We can also plot the histogram
plt.hist(purchase_by_age[‘Purchase’])
(array([1., 0., 0., 1., 1., 1., 2., 0., 0., 1.]), array([8933.46464044, 8993.5989795 , 9053.73331855, 9113.8676576 , 9174.00199665, 9234.1363357 , 9294.27067475, 9354.40501381, 9414.53935286, 9474.67369191, 9534.80803096]), <BarContainer object of 10 artists>)

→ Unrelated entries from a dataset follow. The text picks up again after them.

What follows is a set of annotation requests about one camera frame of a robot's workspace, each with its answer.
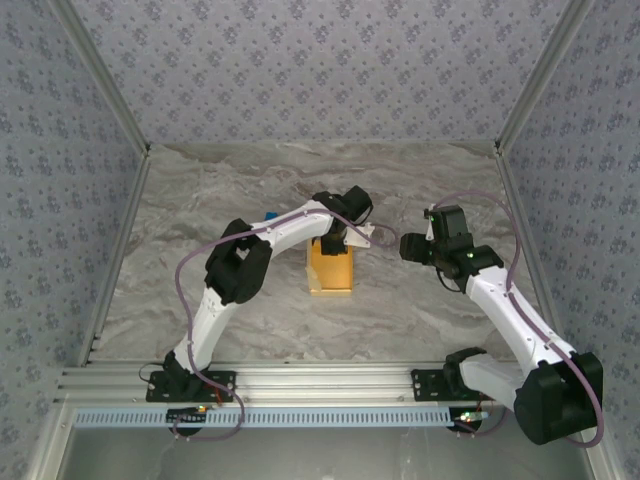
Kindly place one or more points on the black controller board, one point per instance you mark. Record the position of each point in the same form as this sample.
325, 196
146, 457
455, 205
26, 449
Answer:
472, 420
185, 417

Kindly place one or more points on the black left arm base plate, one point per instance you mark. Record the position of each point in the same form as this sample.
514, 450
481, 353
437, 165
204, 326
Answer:
160, 387

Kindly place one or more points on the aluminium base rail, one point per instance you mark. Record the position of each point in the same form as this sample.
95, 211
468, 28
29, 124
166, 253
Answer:
320, 382

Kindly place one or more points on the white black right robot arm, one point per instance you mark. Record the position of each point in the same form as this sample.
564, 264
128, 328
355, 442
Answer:
505, 310

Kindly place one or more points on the small blue object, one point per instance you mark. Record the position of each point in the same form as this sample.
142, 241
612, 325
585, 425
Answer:
270, 216

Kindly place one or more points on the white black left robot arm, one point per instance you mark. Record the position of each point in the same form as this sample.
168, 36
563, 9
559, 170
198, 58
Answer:
220, 320

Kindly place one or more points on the aluminium frame post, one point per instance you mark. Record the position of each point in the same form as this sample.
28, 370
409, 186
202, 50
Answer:
117, 260
100, 75
545, 75
520, 200
47, 445

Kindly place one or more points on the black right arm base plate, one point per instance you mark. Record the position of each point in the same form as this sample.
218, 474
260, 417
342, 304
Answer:
427, 385

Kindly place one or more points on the yellow paper box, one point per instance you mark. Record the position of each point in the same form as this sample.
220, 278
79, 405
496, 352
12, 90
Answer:
332, 272

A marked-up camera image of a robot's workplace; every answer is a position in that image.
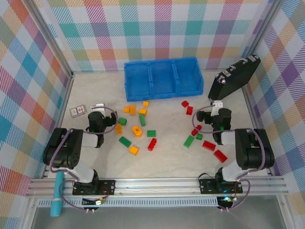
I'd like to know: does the slotted grey cable duct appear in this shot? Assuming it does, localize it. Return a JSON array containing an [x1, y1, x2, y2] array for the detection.
[[37, 199, 219, 208]]

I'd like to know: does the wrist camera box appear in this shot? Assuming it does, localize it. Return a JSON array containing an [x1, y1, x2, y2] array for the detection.
[[91, 103, 106, 115], [211, 101, 224, 115]]

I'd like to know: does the long red lego brick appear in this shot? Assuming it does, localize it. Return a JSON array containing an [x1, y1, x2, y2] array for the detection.
[[147, 137, 158, 151], [202, 140, 216, 151], [213, 149, 228, 163]]

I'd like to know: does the small playing card box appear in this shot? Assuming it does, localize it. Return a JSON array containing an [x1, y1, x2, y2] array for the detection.
[[70, 104, 86, 118]]

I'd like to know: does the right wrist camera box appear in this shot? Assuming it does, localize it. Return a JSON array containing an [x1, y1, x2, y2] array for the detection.
[[211, 101, 224, 115]]

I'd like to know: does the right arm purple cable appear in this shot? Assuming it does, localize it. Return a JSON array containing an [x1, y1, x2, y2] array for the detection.
[[192, 106, 267, 212]]

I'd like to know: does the aluminium frame post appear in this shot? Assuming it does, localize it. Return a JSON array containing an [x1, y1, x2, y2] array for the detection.
[[25, 0, 75, 79], [245, 0, 290, 59]]

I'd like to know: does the small wire connector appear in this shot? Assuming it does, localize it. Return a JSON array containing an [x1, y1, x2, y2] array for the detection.
[[218, 195, 239, 212], [82, 197, 107, 213]]

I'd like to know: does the black hard carrying case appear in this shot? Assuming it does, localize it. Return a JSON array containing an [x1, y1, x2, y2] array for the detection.
[[208, 54, 262, 102]]

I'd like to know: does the blue three-compartment plastic bin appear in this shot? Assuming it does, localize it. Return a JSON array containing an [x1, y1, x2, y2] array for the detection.
[[123, 57, 204, 102]]

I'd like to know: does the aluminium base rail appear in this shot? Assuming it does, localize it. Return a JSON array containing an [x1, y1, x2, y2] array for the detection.
[[25, 176, 288, 198]]

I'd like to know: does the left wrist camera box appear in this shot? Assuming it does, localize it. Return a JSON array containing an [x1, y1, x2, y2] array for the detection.
[[91, 103, 106, 115]]

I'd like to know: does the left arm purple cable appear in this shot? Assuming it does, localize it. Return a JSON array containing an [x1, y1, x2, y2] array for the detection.
[[49, 106, 119, 210]]

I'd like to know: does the teal marker pen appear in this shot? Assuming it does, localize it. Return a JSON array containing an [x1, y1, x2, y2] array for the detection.
[[50, 173, 65, 217]]

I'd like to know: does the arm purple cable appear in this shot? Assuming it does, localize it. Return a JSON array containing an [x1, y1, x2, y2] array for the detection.
[[49, 106, 119, 210], [192, 106, 267, 212]]

Let us find out which age group and gender make more transactions
age_and_gender = df.groupby(‘Age’)[‘Gender’].count().reset_index()
gender = df.groupby(‘Gender’)[‘Age’].count().reset_index()
Plot distribution
plt.figure(figsize=(12,9))
plt.pie(age_and_gender[‘Gender’], labels=age_and_gender[‘Age’],autopct=’%d%%’, colors=[‘cyan’, ‘steelblue’,’peru’,’blue’,’yellowgreen’,’salmon’,’#0040FF’],textprops={‘fontsize’: 16})
plt.axis(‘equal’)
plt.title(“Age Distribution”, fontsize=’20’)
plt.show()

plt.figure(figsize=(12,9))
plt.pie(gender[‘Age’], labels=gender[‘Gender’],autopct=’%d%%’, colors=[‘salmon’,’steelblue’],textprops={‘fontsize’: 16})
plt.axis(‘equal’)
plt.title(“Gender Distribution”, fontsize=’20’)
plt.show()

Also, we can calculate which occupations (labels 0-20) purchase more products in our store:
occupation = df.groupby(‘Occupation’)[‘Purchase’].mean().reset_index()
We can plot bar chart with the line plot:
sns.set(style=”white”, rc={“lines.linewidth”: 3})
fig, ax1 = plt.subplots(figsize=(12,9))
sns.barplot(x=occupation[‘Occupation’],y=occupation[‘Purchase’],color=’#004488′,ax=ax1)
sns.lineplot(x=occupation[‘Occupation’],y=occupation[‘Purchase’],color=’salmon’,marker=”o”,ax=ax1)
plt.axis([-1,21,8000,10000])
plt.title(‘Occupation Bar Chart’, fontsize=’15’)
plt.show()
sns.set()

In addition, we can check the relationship purchase-age-occupation
occupation = df.groupby(‘Age’)[‘Purchase’].mean().reset_index()
Plot bar chart with line plot:
sns.set(style=”white”, rc={“lines.linewidth”: 3})
fig, ax1 = plt.subplots(figsize=(12,9))
sns.barplot(x=occupation[‘Age’],y=occupation[‘Purchase’],color=’#004488′,ax=ax1)
sns.lineplot(x=occupation[‘Age’],y=occupation[‘Purchase’],color=’salmon’,marker=”o”,ax=ax1)
plt.ylim([8800, 9600])
plt.title(‘Occupation Bar Chart’, fontsize=’15’)
plt.show()
sns.set()

And the occupation-purchase-gender relationship is given by
occupation = df.groupby(‘Gender’)[‘Purchase’].mean().reset_index()
Plot bar chart with line plot:
sns.set(style=”white”, rc={“lines.linewidth”: 3})
fig, ax1 = plt.subplots(figsize=(12,9))
sns.barplot(x=occupation[‘Gender’],y=occupation[‘Purchase’],color=’#004488′,ax=ax1)
sns.lineplot(x=occupation[‘Gender’],y=occupation[‘Purchase’],color=’salmon’,marker=”o”,ax=ax1)
plt.ylim([8000, 9600])
plt.title(‘Occupation Bar Chart’, fontsize=’15’)
plt.show()
sns.set()

Finally, we can identify the best-selling products in the store:
product = df.groupby(‘Product_ID’)[‘Purchase’].count().reset_index()
product.rename(columns={‘Purchase’:’Count’},inplace=True)
product_sorted = product.sort_values(‘Count’,ascending=False)
Plot line plot
plt.figure(figsize=(14,8))
plt.plot(product_sorted[‘Product_ID’][:10], product_sorted[‘Count’][:10], linestyle=’-‘, color=’green’, marker=’o’,lw=4,markersize=12)
plt.title(“Best-selling Products”, fontsize=’20’)
plt.xlabel(‘Product ID’, fontsize=’18’)
plt.ylabel(‘Products Sold’, fontsize=’18’)
plt.show()

Bottom Line
This Python EDA use-case explains why DS pipelines have found so many commercially viable applications in the e-commerce and retail industry (recommendation engines, Market Basket Analysis, Warranty Analytics, Price Optimization, Inventory Management, location of new stores, customer sentiment analysis, Merchandising, CLV prediction, etc.). These pipelines can predict the purchases, profits, losses and even nudge customers into buying additional products on the basis of their behaviour. Organizations also can use purchase data to create psychological portraits of a customer to market products to them and use it to drive customer loyalty and thereby increase ROI.